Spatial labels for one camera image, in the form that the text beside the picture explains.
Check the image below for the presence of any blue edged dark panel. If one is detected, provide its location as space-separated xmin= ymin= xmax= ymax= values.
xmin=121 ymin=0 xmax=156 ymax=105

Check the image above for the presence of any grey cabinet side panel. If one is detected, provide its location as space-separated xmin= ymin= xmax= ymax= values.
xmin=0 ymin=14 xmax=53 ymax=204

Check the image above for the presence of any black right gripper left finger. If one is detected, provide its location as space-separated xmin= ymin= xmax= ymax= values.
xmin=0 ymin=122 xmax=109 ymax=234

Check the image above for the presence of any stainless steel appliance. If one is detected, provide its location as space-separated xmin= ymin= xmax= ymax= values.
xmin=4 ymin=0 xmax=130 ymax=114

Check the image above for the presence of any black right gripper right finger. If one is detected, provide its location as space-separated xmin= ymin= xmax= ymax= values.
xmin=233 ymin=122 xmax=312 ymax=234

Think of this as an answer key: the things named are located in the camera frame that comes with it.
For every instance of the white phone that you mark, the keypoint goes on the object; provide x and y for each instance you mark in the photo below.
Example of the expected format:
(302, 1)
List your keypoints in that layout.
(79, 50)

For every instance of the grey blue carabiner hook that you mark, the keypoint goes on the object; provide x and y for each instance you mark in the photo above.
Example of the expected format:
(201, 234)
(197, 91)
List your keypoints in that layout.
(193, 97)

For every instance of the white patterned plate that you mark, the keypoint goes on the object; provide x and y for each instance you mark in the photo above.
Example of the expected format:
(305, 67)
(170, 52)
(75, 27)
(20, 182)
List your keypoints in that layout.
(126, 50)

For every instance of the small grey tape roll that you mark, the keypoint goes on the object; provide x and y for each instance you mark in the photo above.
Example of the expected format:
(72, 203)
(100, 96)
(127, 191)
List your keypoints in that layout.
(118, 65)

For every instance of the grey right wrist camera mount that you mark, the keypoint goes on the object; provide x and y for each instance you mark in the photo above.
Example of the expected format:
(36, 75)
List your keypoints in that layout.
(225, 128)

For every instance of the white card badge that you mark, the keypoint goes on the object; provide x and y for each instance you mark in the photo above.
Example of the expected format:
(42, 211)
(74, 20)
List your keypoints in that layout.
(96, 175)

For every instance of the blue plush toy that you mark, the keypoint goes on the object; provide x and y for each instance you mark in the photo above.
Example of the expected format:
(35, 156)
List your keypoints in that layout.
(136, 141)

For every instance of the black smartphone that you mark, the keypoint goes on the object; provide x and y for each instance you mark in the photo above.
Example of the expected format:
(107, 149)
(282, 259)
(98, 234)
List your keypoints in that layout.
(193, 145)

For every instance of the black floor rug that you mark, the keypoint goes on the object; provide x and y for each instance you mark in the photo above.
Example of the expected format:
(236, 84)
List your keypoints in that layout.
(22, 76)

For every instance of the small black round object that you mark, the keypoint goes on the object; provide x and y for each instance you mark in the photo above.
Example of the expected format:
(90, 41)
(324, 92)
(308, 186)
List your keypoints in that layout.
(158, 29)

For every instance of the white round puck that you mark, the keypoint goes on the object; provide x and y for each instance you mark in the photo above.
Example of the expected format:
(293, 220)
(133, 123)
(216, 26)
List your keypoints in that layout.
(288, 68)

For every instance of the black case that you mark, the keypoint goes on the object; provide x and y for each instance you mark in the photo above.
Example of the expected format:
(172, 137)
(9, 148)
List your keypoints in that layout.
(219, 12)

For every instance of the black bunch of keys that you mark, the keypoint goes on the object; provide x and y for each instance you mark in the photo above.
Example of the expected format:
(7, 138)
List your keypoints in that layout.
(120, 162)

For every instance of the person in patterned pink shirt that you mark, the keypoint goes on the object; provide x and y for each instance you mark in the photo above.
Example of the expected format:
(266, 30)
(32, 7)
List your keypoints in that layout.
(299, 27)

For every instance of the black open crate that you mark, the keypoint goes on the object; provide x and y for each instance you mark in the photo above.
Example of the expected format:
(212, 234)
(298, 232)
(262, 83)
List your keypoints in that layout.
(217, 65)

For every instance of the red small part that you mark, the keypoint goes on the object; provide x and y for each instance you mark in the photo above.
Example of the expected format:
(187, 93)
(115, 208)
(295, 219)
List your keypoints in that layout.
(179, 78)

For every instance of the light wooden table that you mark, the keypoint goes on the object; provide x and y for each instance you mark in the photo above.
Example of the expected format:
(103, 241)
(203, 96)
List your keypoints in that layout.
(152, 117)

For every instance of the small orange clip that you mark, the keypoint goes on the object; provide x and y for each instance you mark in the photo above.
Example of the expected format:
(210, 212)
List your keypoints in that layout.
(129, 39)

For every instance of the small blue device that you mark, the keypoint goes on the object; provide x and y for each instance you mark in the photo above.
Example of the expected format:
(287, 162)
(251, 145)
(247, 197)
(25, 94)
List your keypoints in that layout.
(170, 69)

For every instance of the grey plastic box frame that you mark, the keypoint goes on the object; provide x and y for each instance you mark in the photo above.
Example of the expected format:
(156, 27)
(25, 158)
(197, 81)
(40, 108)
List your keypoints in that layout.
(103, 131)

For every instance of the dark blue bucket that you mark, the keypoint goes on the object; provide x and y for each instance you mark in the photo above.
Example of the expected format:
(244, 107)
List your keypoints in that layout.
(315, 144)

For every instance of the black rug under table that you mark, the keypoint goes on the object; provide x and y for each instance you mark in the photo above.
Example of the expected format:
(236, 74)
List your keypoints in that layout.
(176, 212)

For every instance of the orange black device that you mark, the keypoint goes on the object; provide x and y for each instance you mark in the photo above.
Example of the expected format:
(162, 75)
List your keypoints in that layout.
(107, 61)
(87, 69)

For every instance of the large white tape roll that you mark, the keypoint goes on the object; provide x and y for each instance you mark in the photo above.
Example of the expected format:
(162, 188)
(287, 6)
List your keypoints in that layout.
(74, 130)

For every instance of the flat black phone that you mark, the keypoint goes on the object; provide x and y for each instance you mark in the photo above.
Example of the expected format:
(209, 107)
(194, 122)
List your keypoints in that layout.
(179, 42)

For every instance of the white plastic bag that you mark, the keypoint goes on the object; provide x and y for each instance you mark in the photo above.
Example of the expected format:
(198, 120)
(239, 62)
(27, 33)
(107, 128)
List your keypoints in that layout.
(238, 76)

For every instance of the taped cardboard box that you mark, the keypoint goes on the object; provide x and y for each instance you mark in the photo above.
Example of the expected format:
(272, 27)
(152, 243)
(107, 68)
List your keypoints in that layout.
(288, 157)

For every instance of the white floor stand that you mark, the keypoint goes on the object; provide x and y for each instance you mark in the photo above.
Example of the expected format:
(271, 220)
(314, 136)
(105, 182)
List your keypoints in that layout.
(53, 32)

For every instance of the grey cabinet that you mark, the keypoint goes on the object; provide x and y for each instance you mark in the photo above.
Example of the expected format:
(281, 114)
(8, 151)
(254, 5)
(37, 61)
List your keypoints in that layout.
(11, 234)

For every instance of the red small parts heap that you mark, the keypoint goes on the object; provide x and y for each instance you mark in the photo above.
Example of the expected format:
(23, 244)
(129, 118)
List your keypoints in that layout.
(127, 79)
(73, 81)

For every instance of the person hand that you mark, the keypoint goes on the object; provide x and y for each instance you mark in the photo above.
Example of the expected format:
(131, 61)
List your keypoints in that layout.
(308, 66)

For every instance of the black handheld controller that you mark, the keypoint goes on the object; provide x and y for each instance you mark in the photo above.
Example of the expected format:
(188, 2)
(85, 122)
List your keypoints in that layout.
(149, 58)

▬▬▬▬▬▬

WORK INSTRUCTIONS -> Your job is to restate all of the data word for word.

ANSWER TO THIS EXERCISE ->
Spatial labels for one camera image, in the form that the text beside the picture explains.
Check the image below for the presence of any blue edged dark panel. If one is detected, provide its location as space-separated xmin= ymin= xmax= ymax= values.
xmin=121 ymin=0 xmax=156 ymax=105

Check the image above for the presence of any grey cabinet side panel. If one is detected, provide its location as space-separated xmin= ymin= xmax= ymax= values.
xmin=0 ymin=14 xmax=53 ymax=204

Check the image above for the presence of any black right gripper left finger. If one is detected, provide its location as space-separated xmin= ymin= xmax= ymax= values.
xmin=0 ymin=122 xmax=109 ymax=234

Check the image above for the presence of any stainless steel appliance. If one is detected, provide its location as space-separated xmin= ymin= xmax= ymax= values.
xmin=4 ymin=0 xmax=130 ymax=114

Check the image above for the presence of any black right gripper right finger. If one is detected, provide its location as space-separated xmin= ymin= xmax= ymax= values.
xmin=233 ymin=122 xmax=312 ymax=234

Think of this as an answer key: the things named are located in the camera frame that comes with it.
For every instance of the white phone that you mark, the keypoint goes on the object; provide x and y for each instance you mark in the photo below.
Example of the expected format:
(302, 1)
List your keypoints in that layout.
(79, 50)

For every instance of the grey blue carabiner hook that you mark, the keypoint goes on the object; provide x and y for each instance you mark in the photo above.
Example of the expected format:
(201, 234)
(197, 91)
List your keypoints in that layout.
(193, 97)

For every instance of the white patterned plate that you mark, the keypoint goes on the object; provide x and y for each instance you mark in the photo above.
Example of the expected format:
(305, 67)
(170, 52)
(75, 27)
(20, 182)
List your keypoints in that layout.
(126, 50)

For every instance of the small grey tape roll that you mark, the keypoint goes on the object; provide x and y for each instance you mark in the photo above.
Example of the expected format:
(72, 203)
(100, 96)
(127, 191)
List your keypoints in that layout.
(118, 65)

For every instance of the grey right wrist camera mount that you mark, the keypoint goes on the object; provide x and y for each instance you mark in the photo above.
Example of the expected format:
(36, 75)
List your keypoints in that layout.
(225, 128)

For every instance of the white card badge that you mark, the keypoint goes on the object; provide x and y for each instance you mark in the photo above.
Example of the expected format:
(42, 211)
(74, 20)
List your keypoints in that layout.
(96, 175)

For every instance of the blue plush toy that you mark, the keypoint goes on the object; provide x and y for each instance you mark in the photo above.
Example of the expected format:
(35, 156)
List your keypoints in that layout.
(136, 141)

For every instance of the black smartphone that you mark, the keypoint goes on the object; provide x and y for each instance you mark in the photo above.
Example of the expected format:
(107, 149)
(282, 259)
(98, 234)
List your keypoints in that layout.
(193, 145)

For every instance of the black floor rug that you mark, the keypoint goes on the object; provide x and y for each instance you mark in the photo above.
Example of the expected format:
(236, 84)
List your keypoints in that layout.
(22, 76)

For every instance of the small black round object that you mark, the keypoint goes on the object; provide x and y for each instance you mark in the photo above.
Example of the expected format:
(90, 41)
(324, 92)
(308, 186)
List your keypoints in that layout.
(158, 29)

For every instance of the white round puck that you mark, the keypoint goes on the object; provide x and y for each instance you mark in the photo above.
Example of the expected format:
(293, 220)
(133, 123)
(216, 26)
List your keypoints in that layout.
(288, 68)

For every instance of the black case that you mark, the keypoint goes on the object; provide x and y for each instance you mark in the photo above.
Example of the expected format:
(172, 137)
(9, 148)
List your keypoints in that layout.
(219, 12)

For every instance of the black bunch of keys that you mark, the keypoint goes on the object; provide x and y for each instance you mark in the photo above.
Example of the expected format:
(7, 138)
List your keypoints in that layout.
(120, 162)

For every instance of the person in patterned pink shirt that you mark, the keypoint goes on the object; provide x and y for each instance you mark in the photo above.
Example of the expected format:
(266, 30)
(32, 7)
List your keypoints in that layout.
(299, 27)

For every instance of the black open crate that you mark, the keypoint goes on the object; provide x and y for each instance you mark in the photo above.
Example of the expected format:
(212, 234)
(298, 232)
(262, 83)
List your keypoints in that layout.
(217, 65)

For every instance of the red small part that you mark, the keypoint goes on the object; provide x and y for each instance you mark in the photo above.
Example of the expected format:
(187, 93)
(115, 208)
(295, 219)
List your keypoints in that layout.
(179, 78)

For every instance of the light wooden table that you mark, the keypoint goes on the object; provide x and y for each instance you mark in the photo above.
Example of the expected format:
(103, 241)
(203, 96)
List your keypoints in that layout.
(152, 117)

For every instance of the small orange clip that you mark, the keypoint goes on the object; provide x and y for each instance you mark in the photo above.
Example of the expected format:
(210, 212)
List your keypoints in that layout.
(129, 39)

For every instance of the small blue device that you mark, the keypoint goes on the object; provide x and y for each instance you mark in the photo above.
Example of the expected format:
(287, 162)
(251, 145)
(247, 197)
(25, 94)
List your keypoints in that layout.
(170, 69)

For every instance of the grey plastic box frame that you mark, the keypoint goes on the object; provide x and y for each instance you mark in the photo above.
Example of the expected format:
(156, 27)
(25, 158)
(197, 81)
(40, 108)
List your keypoints in that layout.
(103, 131)

For every instance of the dark blue bucket that you mark, the keypoint goes on the object; provide x and y for each instance you mark in the photo above.
Example of the expected format:
(244, 107)
List your keypoints in that layout.
(315, 144)

For every instance of the black rug under table that you mark, the keypoint goes on the object; provide x and y for each instance you mark in the photo above.
Example of the expected format:
(236, 74)
List your keypoints in that layout.
(176, 212)

For every instance of the orange black device that you mark, the keypoint goes on the object; provide x and y for each instance you mark in the photo above.
Example of the expected format:
(162, 75)
List your keypoints in that layout.
(107, 61)
(87, 69)

For every instance of the large white tape roll that you mark, the keypoint goes on the object; provide x and y for each instance you mark in the photo above.
Example of the expected format:
(162, 188)
(287, 6)
List your keypoints in that layout.
(74, 130)

For every instance of the flat black phone that you mark, the keypoint goes on the object; provide x and y for each instance you mark in the photo above.
Example of the expected format:
(209, 107)
(194, 122)
List your keypoints in that layout.
(179, 42)

For every instance of the white plastic bag that you mark, the keypoint goes on the object; provide x and y for each instance you mark in the photo above.
Example of the expected format:
(198, 120)
(239, 62)
(27, 33)
(107, 128)
List your keypoints in that layout.
(238, 76)

For every instance of the taped cardboard box that you mark, the keypoint goes on the object; provide x and y for each instance you mark in the photo above.
Example of the expected format:
(272, 27)
(152, 243)
(107, 68)
List your keypoints in that layout.
(288, 157)

For every instance of the white floor stand that you mark, the keypoint goes on the object; provide x and y for each instance you mark in the photo above.
Example of the expected format:
(271, 220)
(314, 136)
(105, 182)
List your keypoints in that layout.
(53, 32)

For every instance of the grey cabinet that you mark, the keypoint goes on the object; provide x and y for each instance you mark in the photo above.
Example of the expected format:
(281, 114)
(8, 151)
(254, 5)
(37, 61)
List your keypoints in that layout.
(11, 234)

For every instance of the red small parts heap that you mark, the keypoint goes on the object; provide x and y for each instance you mark in the photo above.
Example of the expected format:
(23, 244)
(129, 118)
List your keypoints in that layout.
(127, 79)
(73, 81)

For every instance of the person hand that you mark, the keypoint goes on the object; provide x and y for each instance you mark in the photo above.
Example of the expected format:
(131, 61)
List your keypoints in that layout.
(308, 66)

For every instance of the black handheld controller that you mark, the keypoint goes on the object; provide x and y for each instance you mark in the photo above.
Example of the expected format:
(188, 2)
(85, 122)
List your keypoints in that layout.
(149, 58)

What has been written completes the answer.